News in brief: Game of Thrones tells cast to use 2FA; Cisco flaw patched; Windows 10 on 500m devices

Your daily round-up of some of the other stories in the news

Game of Thrones cast ordered to use 2FA

Security is being stepped up on the Game of Thrones set, showrunner David Benioff (pictured) has told Entertainment Weekly magazine.

EW reports that fewer people are getting scripts and that the press isn’t getting preview copies of episodes, and meanwhile, Nathalie Emmanuel, who plays Missandei, has revealed that cast members have been told to set up two-factor authentication on their emails to prevent them being hacked.

She told Fabulous magazine that the actors don’t get paper scripts any more: “You have to look at it digitally.
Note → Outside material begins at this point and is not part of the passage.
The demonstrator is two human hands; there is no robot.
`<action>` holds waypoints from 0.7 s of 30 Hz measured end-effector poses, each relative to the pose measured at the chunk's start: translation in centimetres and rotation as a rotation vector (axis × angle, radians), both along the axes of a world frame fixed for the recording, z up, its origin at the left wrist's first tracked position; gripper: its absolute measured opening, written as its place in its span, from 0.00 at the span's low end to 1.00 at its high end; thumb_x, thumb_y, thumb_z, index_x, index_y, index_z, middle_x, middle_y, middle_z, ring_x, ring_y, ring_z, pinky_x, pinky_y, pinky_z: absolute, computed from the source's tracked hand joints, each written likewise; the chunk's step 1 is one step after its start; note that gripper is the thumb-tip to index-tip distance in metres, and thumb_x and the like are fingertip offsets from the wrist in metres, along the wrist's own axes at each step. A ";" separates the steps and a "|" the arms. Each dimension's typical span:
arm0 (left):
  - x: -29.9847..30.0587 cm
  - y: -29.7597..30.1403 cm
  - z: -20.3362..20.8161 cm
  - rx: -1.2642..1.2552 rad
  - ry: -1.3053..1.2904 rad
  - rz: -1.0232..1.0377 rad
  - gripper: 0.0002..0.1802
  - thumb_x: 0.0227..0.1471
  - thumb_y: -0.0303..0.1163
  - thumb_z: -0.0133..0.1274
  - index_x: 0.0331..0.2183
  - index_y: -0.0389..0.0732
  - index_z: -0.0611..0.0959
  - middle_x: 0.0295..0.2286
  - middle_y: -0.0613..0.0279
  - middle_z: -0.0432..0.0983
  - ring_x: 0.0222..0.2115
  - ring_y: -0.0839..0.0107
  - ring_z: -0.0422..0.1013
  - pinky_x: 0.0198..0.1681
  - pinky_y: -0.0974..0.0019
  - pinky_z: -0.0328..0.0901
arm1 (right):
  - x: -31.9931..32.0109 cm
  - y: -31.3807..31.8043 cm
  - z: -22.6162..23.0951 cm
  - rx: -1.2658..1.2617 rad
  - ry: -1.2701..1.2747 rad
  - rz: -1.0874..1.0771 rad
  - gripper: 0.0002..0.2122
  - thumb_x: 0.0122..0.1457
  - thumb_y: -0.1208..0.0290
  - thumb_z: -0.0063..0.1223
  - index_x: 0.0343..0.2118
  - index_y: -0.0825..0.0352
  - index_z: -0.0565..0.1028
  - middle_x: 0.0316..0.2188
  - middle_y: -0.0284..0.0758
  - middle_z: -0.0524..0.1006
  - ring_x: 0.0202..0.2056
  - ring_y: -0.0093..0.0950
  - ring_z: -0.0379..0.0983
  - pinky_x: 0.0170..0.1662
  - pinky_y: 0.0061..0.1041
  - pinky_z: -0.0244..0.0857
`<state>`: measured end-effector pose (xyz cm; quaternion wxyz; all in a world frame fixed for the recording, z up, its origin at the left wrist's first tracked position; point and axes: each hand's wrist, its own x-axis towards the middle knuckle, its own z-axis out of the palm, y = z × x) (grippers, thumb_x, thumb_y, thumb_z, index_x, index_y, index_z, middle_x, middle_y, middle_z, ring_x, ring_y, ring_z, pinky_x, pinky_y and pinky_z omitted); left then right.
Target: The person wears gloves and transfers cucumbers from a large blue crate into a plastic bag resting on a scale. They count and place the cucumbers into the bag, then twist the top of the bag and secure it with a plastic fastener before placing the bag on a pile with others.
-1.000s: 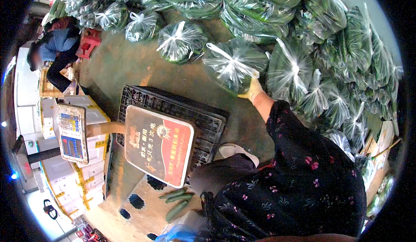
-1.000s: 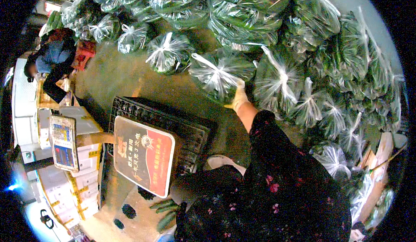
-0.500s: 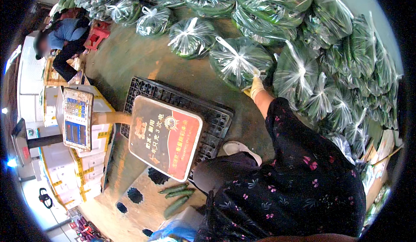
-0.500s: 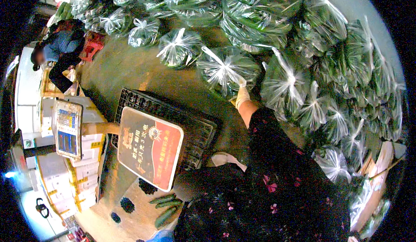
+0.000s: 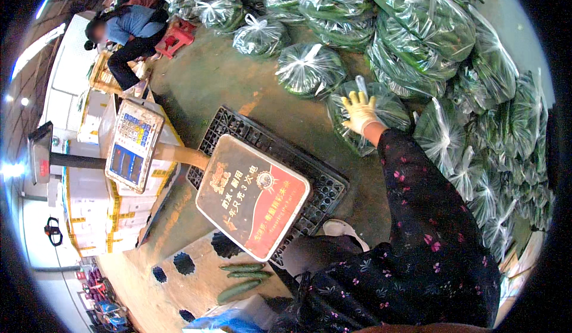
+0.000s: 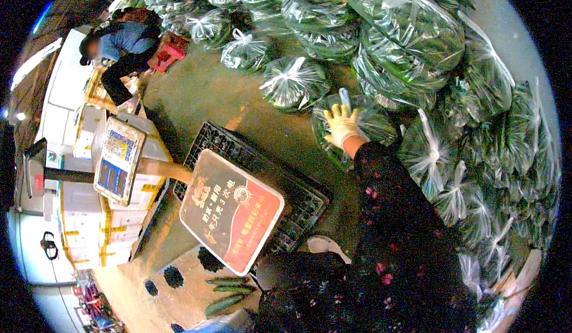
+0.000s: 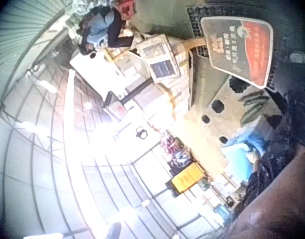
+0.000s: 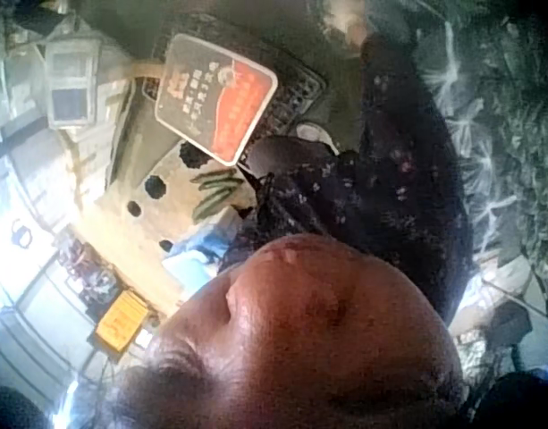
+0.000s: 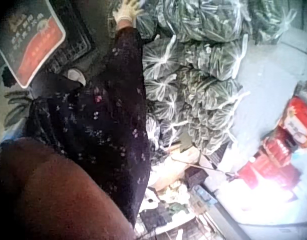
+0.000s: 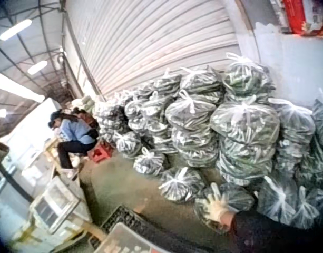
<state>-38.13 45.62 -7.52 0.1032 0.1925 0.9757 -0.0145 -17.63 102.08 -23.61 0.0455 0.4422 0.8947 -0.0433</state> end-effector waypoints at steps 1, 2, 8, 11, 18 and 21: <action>1.1 -2.6 0.4 -0.020 -0.005 0.045 0.35 0.46 0.47 0.51 0.43 0.23 0.68 0.37 0.37 0.72 0.40 0.48 0.69 0.43 0.58 0.63 | 0.7 0.4 -0.1 -0.017 -0.115 0.026 0.38 0.46 0.49 0.55 0.60 0.51 0.53 0.60 0.35 0.55 0.61 0.39 0.45 0.54 0.62 0.43; 1.9 -4.6 0.8 -0.036 -0.012 0.077 0.35 0.46 0.48 0.51 0.43 0.23 0.68 0.37 0.36 0.72 0.40 0.48 0.69 0.43 0.58 0.63 | 1.7 0.7 -0.7 0.029 -0.127 0.059 0.38 0.47 0.45 0.52 0.61 0.46 0.51 0.61 0.34 0.53 0.62 0.39 0.44 0.53 0.64 0.41; 7.9 -14.4 3.1 -0.152 -0.022 0.335 0.36 0.46 0.48 0.51 0.43 0.22 0.67 0.38 0.36 0.71 0.40 0.48 0.69 0.43 0.58 0.62 | 2.8 -0.2 -0.4 -0.071 -0.117 -0.037 0.35 0.53 0.47 0.47 0.62 0.46 0.47 0.63 0.26 0.46 0.61 0.46 0.44 0.56 0.61 0.43; 9.8 -17.3 3.8 -0.191 -0.011 0.441 0.36 0.46 0.48 0.51 0.44 0.22 0.67 0.38 0.36 0.71 0.40 0.48 0.69 0.43 0.58 0.62 | 2.7 0.6 -1.2 -0.043 -0.115 -0.076 0.35 0.52 0.46 0.47 0.62 0.44 0.47 0.63 0.24 0.46 0.61 0.46 0.45 0.53 0.63 0.45; 12.3 -20.7 4.0 -0.214 -0.076 0.724 0.40 0.46 0.49 0.52 0.47 0.21 0.64 0.42 0.34 0.68 0.46 0.49 0.65 0.49 0.60 0.57 | 1.6 1.2 -0.1 -0.211 -0.211 -0.108 0.38 0.50 0.49 0.52 0.62 0.46 0.47 0.64 0.22 0.44 0.60 0.45 0.45 0.52 0.61 0.50; 12.7 -25.7 1.3 -0.259 0.238 0.595 0.35 0.40 0.51 0.55 0.49 0.44 0.71 0.42 0.48 0.72 0.43 0.52 0.69 0.47 0.56 0.62 | 2.6 0.6 -0.2 -0.185 -0.176 -0.066 0.37 0.47 0.54 0.55 0.60 0.46 0.51 0.62 0.25 0.48 0.58 0.46 0.48 0.53 0.61 0.47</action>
They won’t send it to us unless our emails have two-step verification.”

The tightening of security is a smart move by HBO as it comes after Netflix declined to pay a ransom demanded by hackers who had apparently stolen the next season of the hit series, Orange is the New Black.

Cisco patches Vault 7 flaw

Cisco has patched a critical vulnerability that was disclosed in the Vault 7 stolen CIA documents dumped by WikiLeaks in March.

The flaw could potentially have been used to hijack networks by establishing a Telnet connection and sending a CMP command, allowing the attacker to take over full control of the device, said Cisco in its advisory.

There are some 300 devices affected by the flaw that have now been patched – Cisco had been advising users to disable Telnet while it worked on the patch.

Half a billion devices now use Windows 10

If you’re using Windows 10, you’re in good company: Microsoft revealed on Wednesday that half a billion “monthly active devices” are now running the latest version of its operating system, having put on 100m million users in the past eight months.

Windows 10 isn’t however the biggest desktop operating system: that accolade still belongs to Windows 7, which, according to Netmarketshare, is still being used by 48.5% of devices, with Windows 10 at just over 28%.

Microsoft unveiled the figures ahead of its Build developers’ conference in Seattle, and the Redmond company is still aiming to have Windows 10 on 1bn devices next year.

Growth of Windows 10 was brisk in the year after it was released as Microsoft was offering free upgrades to Windows users, but it has stalled since that free period came to an end.